Dr. Hanover observed the leg without touching it. He leaned closer to Birdie’s lovely face, her cheekbones like a knife edge under her translucent skin. Dr. Hanover threw Jasper an accusing glance.
“Why, this girl is positively skeletal.” He pointed to the hollows at her temples and cheeks. “She’s cachectic.” He cradled his generous hands around her face and used his thumbs to pull down her lower eyelids. Instead of the healthy pink color, they were more a yellowish pink. “She’s terribly anemic. I would guess her hemoglobin levels to be seven grams per deciliter or lower.” He let his hand slide down to her jaw and raised her upper lips. “Tooth decay. No, it’s worse. Look.” He exposed more of her teeth and touched her upper left canine. It was loose in its socket, with a large growth protruding from the gum above. “There’s a destructive tumor in her maxillary bone.”
“A tumor? Are you sure?” Jasper’s throat was so dry he could barely get the questions out.

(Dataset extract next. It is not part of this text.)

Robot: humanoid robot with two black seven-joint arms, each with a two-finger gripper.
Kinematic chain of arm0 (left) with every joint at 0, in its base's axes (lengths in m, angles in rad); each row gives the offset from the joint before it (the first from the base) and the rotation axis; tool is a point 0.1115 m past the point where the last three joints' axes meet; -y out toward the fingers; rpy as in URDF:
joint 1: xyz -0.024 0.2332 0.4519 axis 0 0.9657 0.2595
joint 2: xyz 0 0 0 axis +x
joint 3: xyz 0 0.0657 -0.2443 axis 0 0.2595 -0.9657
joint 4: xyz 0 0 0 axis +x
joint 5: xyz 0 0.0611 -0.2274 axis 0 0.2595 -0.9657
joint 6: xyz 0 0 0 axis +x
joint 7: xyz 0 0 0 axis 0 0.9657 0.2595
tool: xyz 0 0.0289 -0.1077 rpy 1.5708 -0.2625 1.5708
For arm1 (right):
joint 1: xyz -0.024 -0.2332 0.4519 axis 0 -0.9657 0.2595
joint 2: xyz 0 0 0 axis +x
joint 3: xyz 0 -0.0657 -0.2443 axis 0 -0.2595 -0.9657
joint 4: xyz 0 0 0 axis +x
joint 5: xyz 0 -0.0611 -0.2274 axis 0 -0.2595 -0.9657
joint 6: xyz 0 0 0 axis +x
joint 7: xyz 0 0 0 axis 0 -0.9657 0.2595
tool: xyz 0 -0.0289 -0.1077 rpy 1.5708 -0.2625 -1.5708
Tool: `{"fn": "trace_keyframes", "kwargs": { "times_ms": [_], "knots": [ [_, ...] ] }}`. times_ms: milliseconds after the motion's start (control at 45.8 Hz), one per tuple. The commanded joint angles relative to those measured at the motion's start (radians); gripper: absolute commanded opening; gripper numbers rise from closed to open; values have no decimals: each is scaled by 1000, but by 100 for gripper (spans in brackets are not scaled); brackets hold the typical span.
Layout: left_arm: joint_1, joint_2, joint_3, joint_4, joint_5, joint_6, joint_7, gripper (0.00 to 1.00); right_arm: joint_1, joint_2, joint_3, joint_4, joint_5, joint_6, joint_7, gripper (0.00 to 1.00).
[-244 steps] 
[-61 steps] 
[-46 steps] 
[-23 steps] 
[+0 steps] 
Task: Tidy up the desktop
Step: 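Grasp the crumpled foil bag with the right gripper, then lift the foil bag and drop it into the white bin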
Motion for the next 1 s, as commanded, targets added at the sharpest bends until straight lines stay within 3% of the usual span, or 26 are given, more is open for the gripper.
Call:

“I know a tumor when I see one.”
Jasper stayed silent as the doctor bent to examine Birdie’s leg. She moaned in pain but remained in deep slumber. Josephine must have dosed her with enough laudanum to take down an elephant. Dr. Hanover’s fingertips traveled over her thin, milky thigh down to the broken bone of her lower leg.

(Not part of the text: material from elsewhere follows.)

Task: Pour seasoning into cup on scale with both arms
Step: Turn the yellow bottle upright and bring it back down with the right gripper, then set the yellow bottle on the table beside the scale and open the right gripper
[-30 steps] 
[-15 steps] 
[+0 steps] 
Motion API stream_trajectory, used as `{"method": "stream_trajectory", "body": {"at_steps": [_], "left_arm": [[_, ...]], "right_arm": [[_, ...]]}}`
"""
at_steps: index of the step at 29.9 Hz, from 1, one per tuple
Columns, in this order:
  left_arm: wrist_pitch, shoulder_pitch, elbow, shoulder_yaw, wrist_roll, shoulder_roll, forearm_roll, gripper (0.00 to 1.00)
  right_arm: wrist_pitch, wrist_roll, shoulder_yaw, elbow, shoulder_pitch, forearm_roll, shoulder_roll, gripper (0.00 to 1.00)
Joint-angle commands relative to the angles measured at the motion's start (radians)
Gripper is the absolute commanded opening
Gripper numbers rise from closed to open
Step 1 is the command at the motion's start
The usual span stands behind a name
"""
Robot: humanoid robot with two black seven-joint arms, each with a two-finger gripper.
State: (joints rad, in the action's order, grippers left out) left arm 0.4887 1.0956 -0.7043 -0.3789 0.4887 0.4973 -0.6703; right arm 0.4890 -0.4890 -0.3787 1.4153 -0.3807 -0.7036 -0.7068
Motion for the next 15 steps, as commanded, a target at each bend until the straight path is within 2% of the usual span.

“Look here.” His finger pointed to a mound on either side of the break. “There’s a bone tumor here too. She didn’t fall. It snapped on its own accord. Gravity broke her. Pathologic fracture.”
Jasper’s mind whirred over the information he already knew and what Dr. Hanover was telling him. Anemia. Fractures. Bone tumors. Her thin body wasting like a starvation victim’s. Something was eating Birdie alive from the inside out. Oh God.
Birdie.
She was leaving him. She was leaving everyone.

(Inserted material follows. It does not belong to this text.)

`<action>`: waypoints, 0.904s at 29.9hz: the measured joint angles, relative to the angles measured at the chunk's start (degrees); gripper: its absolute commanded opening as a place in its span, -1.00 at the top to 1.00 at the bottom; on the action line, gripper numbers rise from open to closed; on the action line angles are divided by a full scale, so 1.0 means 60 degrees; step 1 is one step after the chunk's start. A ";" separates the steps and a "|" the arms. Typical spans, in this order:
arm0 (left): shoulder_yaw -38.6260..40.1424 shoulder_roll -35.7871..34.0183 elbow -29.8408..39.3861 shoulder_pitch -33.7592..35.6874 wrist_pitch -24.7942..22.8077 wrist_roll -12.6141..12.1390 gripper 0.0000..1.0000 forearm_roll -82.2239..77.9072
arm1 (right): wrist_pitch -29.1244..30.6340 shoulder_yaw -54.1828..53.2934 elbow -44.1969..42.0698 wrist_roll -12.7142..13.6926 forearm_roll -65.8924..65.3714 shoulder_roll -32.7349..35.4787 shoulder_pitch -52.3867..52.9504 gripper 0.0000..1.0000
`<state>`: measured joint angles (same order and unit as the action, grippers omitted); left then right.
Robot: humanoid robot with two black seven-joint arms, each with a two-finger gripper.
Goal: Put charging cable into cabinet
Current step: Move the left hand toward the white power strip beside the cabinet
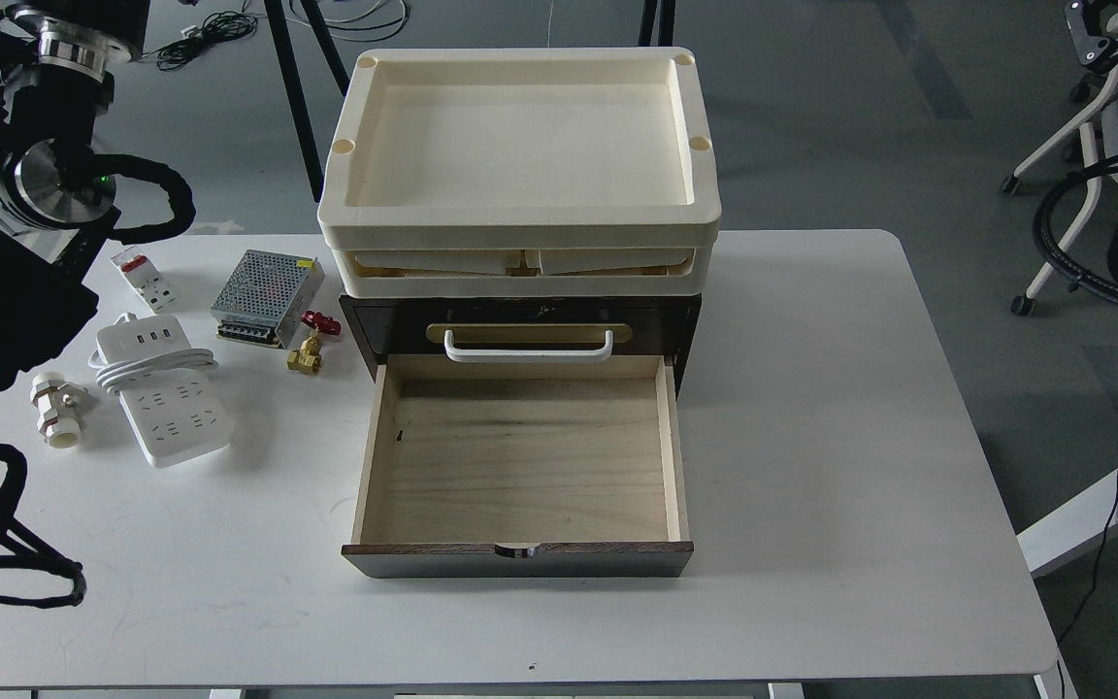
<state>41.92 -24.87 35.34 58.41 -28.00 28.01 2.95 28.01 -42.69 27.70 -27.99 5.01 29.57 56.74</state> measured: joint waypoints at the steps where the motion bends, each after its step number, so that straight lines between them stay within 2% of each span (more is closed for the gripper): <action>1: 0.0006 0.0000 -0.0001 -0.0053 0.0000 0.0000 -1.00 0.0001 | 0.0000 -0.0002 0.0001 -0.0001 0.0000 -0.0003 -0.0004 -0.99; 8: 0.0160 0.0010 -0.0115 -0.0148 0.0000 0.0000 -1.00 0.0105 | 0.0000 0.0009 -0.0027 -0.0002 0.0000 -0.0006 -0.0045 -0.99; 14: 0.0370 0.0415 -0.1641 -0.0294 0.0000 0.0001 -1.00 0.0699 | 0.0000 0.0042 0.0037 -0.0002 -0.0002 -0.0055 0.0040 -0.99; 20: 0.0677 0.0805 -0.1716 -0.0605 0.0000 0.0000 -1.00 0.1350 | 0.0000 0.0056 0.0024 -0.0002 -0.0001 -0.0004 0.0171 -0.99; 25: 0.0468 0.0220 -0.1521 -0.0094 0.0000 0.0000 -0.99 0.1195 | 0.0000 0.0056 0.0022 -0.0002 -0.0001 0.0032 0.0184 -0.99; 27: 0.0282 -0.0413 -0.1149 0.0086 0.0000 -0.0004 -0.99 0.0695 | 0.0000 0.0056 0.0015 -0.0002 -0.0001 0.0036 0.0183 -0.99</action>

He was so goddamned sick of being left behind.
“What . . . what . . .” Jasper couldn’t manage to get the question out.
“What’s causing it? She has a malignancy, boy. Clear as day. This girl won’t be alive in a month, if she even has that long. How tragic. She’s a lovely young thing.”
Jasper left him in the company of one of the chambermaids to help properly splint Birdie’s leg for comfort. They chattered on about when and if she would walk again. How utterly pointless to talk about walking when her life was to be snuffed out. And here he was, walking healthy as could be, not even having been drafted. Perhaps God wanted him to stay alive and be the last damned man standing.
Jasper escaped straight to the bathroom to compose himself. His eyes stung and his throat was scorched. He stuffed his fists into his eye sockets, willing them to stop oozing wetness. How on earth would he deliver the information to Holly? She’d already lost her mother. Jasper knew exactly what it was to lose a sibling after being orphaned. There were only so many pieces of your heart that could be damaged before it irrevocably changed you. But he was powerless to stop it, just as he had been powerless to save his parents or Oscar.
“Jasper?” a male voice called from the hallway.
“Be a minute.” He wiped his face one last time, glanced at the mirror to make sure the redness wasn’t bad around his eyes. He looked tired instead of crushed. Small mercies.